WHAT IS REQUIRED:
Write out, without any change, the lines in the material below that run from the line with "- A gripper" through the line with "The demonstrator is", both included.

EXCERPTED RECORDS:
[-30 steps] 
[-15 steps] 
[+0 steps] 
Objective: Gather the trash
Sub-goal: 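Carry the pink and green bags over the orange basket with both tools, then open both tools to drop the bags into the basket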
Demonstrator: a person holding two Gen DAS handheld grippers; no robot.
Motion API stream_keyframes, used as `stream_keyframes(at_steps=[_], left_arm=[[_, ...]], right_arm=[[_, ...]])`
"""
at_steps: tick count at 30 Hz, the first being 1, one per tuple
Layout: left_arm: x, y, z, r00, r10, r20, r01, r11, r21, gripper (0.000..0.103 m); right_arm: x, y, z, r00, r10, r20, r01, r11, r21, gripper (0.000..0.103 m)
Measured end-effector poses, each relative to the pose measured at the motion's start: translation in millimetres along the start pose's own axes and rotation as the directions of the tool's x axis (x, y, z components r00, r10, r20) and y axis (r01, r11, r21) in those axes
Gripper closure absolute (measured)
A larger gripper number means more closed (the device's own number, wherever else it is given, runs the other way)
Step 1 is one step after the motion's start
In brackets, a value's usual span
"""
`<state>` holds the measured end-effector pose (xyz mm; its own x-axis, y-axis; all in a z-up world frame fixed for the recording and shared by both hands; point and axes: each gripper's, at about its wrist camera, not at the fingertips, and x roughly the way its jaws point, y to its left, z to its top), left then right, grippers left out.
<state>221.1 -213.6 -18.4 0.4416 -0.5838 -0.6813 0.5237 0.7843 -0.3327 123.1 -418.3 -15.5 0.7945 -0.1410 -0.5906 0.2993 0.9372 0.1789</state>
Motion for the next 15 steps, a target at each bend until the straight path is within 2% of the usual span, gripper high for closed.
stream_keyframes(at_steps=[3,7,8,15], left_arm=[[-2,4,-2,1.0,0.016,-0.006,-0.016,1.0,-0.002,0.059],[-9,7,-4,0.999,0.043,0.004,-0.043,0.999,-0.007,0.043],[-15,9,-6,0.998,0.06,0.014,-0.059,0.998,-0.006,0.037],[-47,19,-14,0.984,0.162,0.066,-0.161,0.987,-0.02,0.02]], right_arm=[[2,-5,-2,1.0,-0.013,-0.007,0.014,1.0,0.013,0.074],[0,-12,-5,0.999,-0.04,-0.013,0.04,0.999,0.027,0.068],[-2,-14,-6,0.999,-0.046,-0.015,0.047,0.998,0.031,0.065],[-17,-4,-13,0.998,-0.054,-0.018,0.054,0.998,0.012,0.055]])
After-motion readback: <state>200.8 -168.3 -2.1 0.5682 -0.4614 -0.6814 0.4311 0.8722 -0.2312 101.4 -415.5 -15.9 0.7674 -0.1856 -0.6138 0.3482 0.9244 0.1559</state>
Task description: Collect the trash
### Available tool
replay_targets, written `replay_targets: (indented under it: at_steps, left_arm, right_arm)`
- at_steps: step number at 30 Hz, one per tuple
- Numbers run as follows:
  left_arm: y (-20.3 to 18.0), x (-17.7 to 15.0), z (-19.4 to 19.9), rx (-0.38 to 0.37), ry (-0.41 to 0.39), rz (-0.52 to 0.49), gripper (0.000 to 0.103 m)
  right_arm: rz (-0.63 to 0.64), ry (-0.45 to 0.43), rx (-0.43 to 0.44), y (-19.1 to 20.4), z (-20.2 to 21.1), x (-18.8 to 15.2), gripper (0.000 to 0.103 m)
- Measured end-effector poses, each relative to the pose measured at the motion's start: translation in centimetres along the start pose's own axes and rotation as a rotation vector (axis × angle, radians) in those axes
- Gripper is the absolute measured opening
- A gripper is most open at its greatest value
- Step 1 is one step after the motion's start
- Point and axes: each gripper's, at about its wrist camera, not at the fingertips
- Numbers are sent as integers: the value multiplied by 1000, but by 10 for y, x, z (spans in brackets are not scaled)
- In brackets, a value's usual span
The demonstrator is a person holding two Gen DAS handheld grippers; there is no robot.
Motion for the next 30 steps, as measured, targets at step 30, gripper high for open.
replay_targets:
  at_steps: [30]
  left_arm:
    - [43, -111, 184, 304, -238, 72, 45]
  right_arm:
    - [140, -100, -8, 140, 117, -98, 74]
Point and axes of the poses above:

ANSWER BOX:
- A gripper is most open at its greatest value
- Step 1 is one step after the motion's start
- Point and axes: each gripper's, at about its wrist camera, not at the fingertips
- Numbers are sent as integers: the value multiplied by 1000, but by 10 for y, x, z (spans in brackets are not scaled)
- In brackets, a value's usual span
The demonstrator is a person holding two Gen DAS handheld grippers; there is no robot.

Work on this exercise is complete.